Seperti kehadiran rentenir online. Ciri utama rentenir adalah mereka menyediakan pinjaman atau utang dengan beban bunga di luar kewajaran. Sebagai contoh, umumnya pinjaman tanpa jaminan apapun dibebankan bunga rata-rata sekita 1-3 persen perbulan. Tapi, tingkat bunga di pinjaman online bisa mencapai 1 persen perhari yang setera dengan 30 persen perbulan. Bahkan ada pula kasus di mana pinjaman dana dari rentenir hitungan bunganya dipatok per jam. Hitungan bunga juga bunga berbunga sehingga sekali terjerat rentenir, akan sulit bagi seseorang untuk lepas.
Jika sudah terlilit rentenir online, akan ada masalah lain, seperti tindak kriminalitas berupa teror yang menyebar kepada nomor-nomor yang ada di kontak peminjam. Tak jarang orang-orang di sekitar, meskipun tidak ada kaitannya dengan peminjaman, juga bisa terkena peneroran. Maka dari itu, perlu diketahui ciri-ciri pinjaman yang bersistem rentenir online.

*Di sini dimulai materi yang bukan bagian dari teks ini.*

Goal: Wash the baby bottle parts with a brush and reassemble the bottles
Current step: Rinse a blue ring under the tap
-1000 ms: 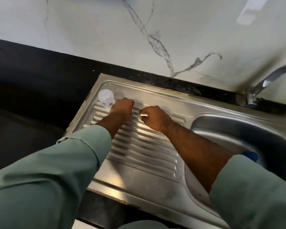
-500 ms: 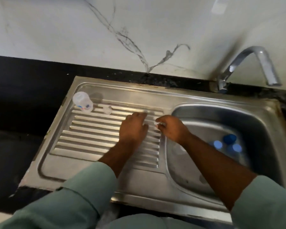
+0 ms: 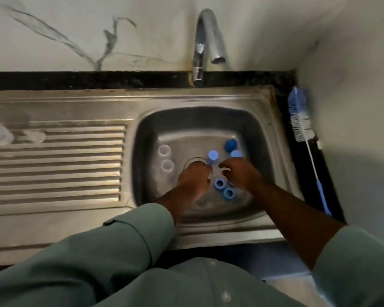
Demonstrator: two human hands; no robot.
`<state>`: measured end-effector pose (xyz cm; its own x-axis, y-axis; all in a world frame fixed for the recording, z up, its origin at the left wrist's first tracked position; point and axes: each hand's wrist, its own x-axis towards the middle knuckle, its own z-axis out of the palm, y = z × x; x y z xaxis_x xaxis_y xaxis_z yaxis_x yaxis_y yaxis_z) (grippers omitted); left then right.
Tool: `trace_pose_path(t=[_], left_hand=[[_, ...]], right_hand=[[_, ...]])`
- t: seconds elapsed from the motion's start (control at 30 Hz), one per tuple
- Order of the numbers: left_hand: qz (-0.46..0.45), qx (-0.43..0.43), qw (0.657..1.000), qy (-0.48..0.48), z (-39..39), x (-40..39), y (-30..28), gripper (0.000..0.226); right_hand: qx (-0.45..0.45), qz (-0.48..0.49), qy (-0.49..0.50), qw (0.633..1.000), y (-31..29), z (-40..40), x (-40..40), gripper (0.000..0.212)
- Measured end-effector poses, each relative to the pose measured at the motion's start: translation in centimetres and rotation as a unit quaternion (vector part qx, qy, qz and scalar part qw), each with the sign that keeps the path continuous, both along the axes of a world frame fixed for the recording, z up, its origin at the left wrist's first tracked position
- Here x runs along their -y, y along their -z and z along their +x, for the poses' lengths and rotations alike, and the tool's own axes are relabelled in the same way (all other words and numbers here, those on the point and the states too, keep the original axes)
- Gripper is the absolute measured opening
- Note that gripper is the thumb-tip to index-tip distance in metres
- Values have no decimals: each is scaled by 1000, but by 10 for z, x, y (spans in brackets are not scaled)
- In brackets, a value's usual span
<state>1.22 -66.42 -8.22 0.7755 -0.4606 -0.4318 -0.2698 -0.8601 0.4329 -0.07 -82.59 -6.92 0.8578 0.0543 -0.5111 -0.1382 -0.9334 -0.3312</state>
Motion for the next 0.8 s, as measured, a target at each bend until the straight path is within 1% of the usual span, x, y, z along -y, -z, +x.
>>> trace_pose_path(t=[0.1,0.17,0.27,0.37,0.47,0.63,0.73,0.8], left_hand=[[26,-52,998,29,-9,28,23,36],[40,-62,997,38,-10,39,36,38],[69,-56,994,68,-7,52,54,48],[101,-44,989,98,-1,60,67,60],[119,-32,986,115,3,64,79,63],[149,55,971,178,-3,78,86,50],[106,134,952,253,-11,79,87,50],[68,187,924,326,-14,78,90,42]], right_hand=[[-13,12,5,1000,11,-3,24,37],[-23,17,16,999,18,-5,33,38],[-22,25,42,999,30,-5,45,41],[-8,26,92,995,41,-5,53,43],[-7,30,114,993,47,-4,59,42],[-5,21,118,993,47,-4,63,45],[2,7,117,993,45,-5,60,35],[3,-6,115,993,43,-5,57,29]])
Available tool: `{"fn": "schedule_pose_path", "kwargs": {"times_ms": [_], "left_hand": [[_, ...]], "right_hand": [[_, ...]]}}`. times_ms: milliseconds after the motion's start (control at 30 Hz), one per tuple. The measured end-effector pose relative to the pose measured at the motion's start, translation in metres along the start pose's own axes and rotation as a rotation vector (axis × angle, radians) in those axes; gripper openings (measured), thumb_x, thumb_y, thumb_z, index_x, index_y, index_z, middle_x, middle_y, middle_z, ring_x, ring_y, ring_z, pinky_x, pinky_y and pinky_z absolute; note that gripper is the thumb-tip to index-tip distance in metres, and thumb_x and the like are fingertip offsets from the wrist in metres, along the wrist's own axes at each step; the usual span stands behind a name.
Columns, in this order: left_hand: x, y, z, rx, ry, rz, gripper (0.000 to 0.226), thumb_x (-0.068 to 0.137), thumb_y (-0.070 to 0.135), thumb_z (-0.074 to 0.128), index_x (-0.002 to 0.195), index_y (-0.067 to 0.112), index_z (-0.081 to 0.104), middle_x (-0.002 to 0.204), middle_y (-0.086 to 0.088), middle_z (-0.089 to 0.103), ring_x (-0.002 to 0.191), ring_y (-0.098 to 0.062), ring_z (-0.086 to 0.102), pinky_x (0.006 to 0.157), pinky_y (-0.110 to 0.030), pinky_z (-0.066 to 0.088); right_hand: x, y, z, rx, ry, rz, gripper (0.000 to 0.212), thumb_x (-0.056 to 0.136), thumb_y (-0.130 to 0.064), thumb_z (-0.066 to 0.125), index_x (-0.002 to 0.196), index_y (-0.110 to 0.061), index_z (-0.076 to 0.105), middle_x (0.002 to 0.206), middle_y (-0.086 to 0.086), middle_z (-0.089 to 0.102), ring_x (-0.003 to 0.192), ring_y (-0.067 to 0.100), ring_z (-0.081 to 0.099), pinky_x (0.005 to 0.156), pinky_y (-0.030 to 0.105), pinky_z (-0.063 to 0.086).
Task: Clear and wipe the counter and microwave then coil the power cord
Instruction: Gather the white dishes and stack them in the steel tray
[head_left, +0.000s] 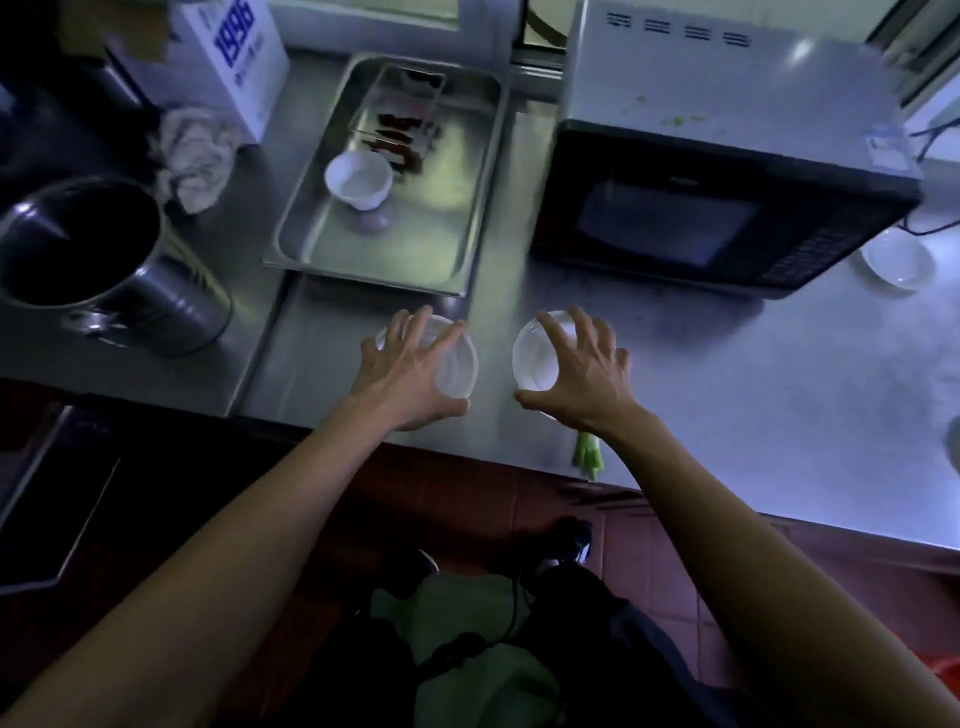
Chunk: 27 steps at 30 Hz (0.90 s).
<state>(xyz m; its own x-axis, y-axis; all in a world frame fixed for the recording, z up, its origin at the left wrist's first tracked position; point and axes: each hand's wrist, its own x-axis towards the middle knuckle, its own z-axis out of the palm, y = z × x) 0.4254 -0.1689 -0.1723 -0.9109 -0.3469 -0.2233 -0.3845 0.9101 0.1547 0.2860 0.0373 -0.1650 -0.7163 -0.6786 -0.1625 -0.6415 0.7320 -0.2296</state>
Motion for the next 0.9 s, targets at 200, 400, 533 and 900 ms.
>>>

Pertama, bunga pinjaman sangat mahal. Mereka mematok biaya pinjaman atau bunga di luar batas kewajaran. Misalnya, 1 persen per hari bahkan ada yang mematok bunga 1 persen tiap 12 jam. Mereka berani memasang bunga tinggi karena iming-iming persyaratan mudah dan pencairan dana pinjaman nan cepat. Tingkat bunga tergantung keinginan si rentenir dan tidak dibatasi dengan regulasi dari Bank Indonesia ataupun Otoritas Jasa Keuangan.
Ketika si peminjam gagal membayar pinjaman, katakanlah sampai 2 bulan, si pemberi pinjaman bisa saja mewajibkan peminjam membayar bunga hingga tiga kali lipat. Semakin lama menunda pembayaran, peminjam dipaksa menanggung bunga yang luar biasa besar. Bunga yang terus-menerus menjerat ini terus menghisap peminjam sampai nilai utang jadi membengkak.
Kemudan ciri lainnya yaitu, syarat mendapatkan pinjaman yang sangat mudah dan pencairan dananya cepat. Sedangkan bank atau penyedia pinjaman pada umumnya menerapkan syarat cukup ketat, mulai dari kejelasan identitas, histori kredit (BI Checking), sampai syarat agunan.
Anehnya lagi yaitu ciri yang ketiga, bila kredit macet, mereka justru menawarkan utang baru. Pemberi pinjaman biasanya tak segan menawarkan utang baru untuk menutup utang lama. Gali lobang tutup lobang pun terjadi, dan pemberi pinjaman tidak memiliki keinginan untuk menolong si peminjam agar masalah utangnya menemukan jalan keluar. Hingga akhirnya yang terjadi adalah semakin sulit keluar dari jeratan utang.